Once the line containing "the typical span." is found in the entries below, restate it and each following line word for word, stopping after the line containing "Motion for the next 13".

START Extracted data

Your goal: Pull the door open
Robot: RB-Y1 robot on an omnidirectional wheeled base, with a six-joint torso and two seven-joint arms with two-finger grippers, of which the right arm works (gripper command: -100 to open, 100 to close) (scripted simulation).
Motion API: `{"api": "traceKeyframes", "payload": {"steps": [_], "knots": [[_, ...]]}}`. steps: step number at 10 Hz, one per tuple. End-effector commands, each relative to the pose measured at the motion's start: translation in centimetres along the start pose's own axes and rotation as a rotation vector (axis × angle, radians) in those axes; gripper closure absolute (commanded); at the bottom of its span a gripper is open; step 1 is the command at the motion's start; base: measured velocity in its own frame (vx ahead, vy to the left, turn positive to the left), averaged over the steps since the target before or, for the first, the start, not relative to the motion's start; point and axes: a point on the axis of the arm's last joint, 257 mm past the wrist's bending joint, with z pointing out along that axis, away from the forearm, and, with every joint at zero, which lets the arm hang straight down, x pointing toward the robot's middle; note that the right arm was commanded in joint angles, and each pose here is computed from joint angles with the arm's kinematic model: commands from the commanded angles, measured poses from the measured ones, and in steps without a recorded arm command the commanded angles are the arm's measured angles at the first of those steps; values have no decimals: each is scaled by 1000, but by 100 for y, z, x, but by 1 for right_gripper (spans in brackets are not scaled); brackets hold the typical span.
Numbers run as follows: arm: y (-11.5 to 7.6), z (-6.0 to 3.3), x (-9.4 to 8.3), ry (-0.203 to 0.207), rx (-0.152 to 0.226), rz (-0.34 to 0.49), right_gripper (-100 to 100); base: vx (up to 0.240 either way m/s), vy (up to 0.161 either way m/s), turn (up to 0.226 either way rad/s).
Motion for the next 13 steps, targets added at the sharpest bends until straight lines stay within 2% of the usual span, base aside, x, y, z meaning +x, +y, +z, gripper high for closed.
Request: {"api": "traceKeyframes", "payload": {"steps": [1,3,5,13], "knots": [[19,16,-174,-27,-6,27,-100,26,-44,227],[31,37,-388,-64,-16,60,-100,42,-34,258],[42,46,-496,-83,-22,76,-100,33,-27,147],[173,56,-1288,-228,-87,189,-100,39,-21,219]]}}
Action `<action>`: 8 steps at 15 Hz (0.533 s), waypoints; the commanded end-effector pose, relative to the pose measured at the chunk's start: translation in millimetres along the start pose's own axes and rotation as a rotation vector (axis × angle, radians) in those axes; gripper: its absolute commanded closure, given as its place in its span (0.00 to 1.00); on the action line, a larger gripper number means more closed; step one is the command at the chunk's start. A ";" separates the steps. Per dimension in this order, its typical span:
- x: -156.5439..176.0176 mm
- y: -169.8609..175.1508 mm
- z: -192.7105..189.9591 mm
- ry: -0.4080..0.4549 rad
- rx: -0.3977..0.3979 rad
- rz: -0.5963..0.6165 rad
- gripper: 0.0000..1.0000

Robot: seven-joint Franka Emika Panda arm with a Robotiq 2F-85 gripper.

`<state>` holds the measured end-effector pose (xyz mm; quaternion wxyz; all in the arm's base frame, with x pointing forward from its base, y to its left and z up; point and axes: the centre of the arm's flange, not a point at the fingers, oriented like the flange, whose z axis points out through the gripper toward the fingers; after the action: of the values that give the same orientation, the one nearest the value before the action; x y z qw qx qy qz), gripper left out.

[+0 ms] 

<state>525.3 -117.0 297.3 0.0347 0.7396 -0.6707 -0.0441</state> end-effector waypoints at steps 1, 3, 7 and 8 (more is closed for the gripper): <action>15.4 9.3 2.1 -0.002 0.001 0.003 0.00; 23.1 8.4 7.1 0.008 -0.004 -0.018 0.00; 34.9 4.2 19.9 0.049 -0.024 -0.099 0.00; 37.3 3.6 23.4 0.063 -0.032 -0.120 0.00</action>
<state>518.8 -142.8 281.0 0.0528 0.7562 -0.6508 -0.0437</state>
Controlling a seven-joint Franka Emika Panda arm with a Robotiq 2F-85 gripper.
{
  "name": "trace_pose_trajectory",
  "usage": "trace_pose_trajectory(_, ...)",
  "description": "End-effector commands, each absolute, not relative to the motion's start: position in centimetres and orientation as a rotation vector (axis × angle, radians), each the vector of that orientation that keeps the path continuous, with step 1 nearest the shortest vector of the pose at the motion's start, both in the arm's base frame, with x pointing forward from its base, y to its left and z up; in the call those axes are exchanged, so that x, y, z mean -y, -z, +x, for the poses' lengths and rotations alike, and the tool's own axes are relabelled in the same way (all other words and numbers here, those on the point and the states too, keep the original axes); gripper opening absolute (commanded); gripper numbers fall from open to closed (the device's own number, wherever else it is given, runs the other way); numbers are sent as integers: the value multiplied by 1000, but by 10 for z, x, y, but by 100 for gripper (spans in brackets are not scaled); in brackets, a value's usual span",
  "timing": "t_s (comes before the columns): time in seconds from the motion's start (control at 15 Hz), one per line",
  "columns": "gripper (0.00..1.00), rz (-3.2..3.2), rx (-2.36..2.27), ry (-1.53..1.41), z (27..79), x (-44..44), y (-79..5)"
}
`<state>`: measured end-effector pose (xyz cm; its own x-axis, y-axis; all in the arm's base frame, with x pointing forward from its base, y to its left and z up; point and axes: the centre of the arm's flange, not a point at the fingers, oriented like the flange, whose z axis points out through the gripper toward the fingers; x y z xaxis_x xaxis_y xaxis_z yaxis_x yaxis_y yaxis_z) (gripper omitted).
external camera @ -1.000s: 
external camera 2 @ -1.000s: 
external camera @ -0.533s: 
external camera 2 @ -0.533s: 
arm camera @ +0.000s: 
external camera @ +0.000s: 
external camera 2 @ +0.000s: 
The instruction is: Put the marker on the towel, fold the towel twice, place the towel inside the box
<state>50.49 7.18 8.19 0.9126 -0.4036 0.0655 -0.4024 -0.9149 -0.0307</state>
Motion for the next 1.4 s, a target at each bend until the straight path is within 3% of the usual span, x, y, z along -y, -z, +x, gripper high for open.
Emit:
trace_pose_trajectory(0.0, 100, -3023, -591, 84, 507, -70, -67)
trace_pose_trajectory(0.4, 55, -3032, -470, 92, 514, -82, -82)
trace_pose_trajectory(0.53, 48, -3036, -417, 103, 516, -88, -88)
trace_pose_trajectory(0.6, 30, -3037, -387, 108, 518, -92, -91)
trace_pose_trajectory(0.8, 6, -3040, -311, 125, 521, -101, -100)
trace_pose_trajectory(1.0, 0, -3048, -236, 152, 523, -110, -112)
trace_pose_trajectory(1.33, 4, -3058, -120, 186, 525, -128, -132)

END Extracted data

§ Result below:
Motion API: `{"api": "traceKeyframes", "payload": {"steps": [_], "knots": [[_, ...]]}}`. steps: step number at 10 Hz, one per tuple. End-effector commands, each relative to the pose measured at the motion's start: translation in centimetres along the start pose's own axes and rotation as a rotation vector (axis × angle, radians) in those axes; gripper closure absolute (commanded); at the bottom of its span a gripper is open; step 1 is the command at the motion's start; base: measured velocity in its own frame (vx ahead, vy to the left, turn positive to the left), averaged over the steps since the target before or, for the first, the start, not relative to the motion's start; point and axes: a point on the axis of the arm's last joint, 257 mm past the wrist's bending joint, with z pointing out along that axis, away from the forearm, and, with every joint at zero, which lets the arm hang straight down, x pointing toward the robot's middle; note that the right arm was commanded in joint angles, and each pose here is computed from joint angles with the arm's kinematic model: commands from the commanded angles, measured poses from the measured ones, and in steps without a recorded arm command the commanded angles are the arm's measured angles at the first of those steps; values have no decimals: each is scaled by 1000, but by 100 for y, z, x, but by 1 for right_gripper (spans in brackets are not scaled); brackets hold the typical span.
Numbers run as follows: arm: y (-11.5 to 7.6), z (-6.0 to 3.3), x (-9.4 to 8.3), ry (-0.203 to 0.207), rx (-0.152 to 0.226), rz (-0.34 to 0.49), right_gripper (-100 to 100); base: vx (up to 0.240 either way m/s), vy (up to 0.161 either way m/s), turn (up to 0.226 either way rad/s).
Motion for the next 13 steps, targets added at the sharpest bends until straight lines stay within 2% of the usual span, base aside, x, y, z meaning +x, +y, +z, gripper high for closed.

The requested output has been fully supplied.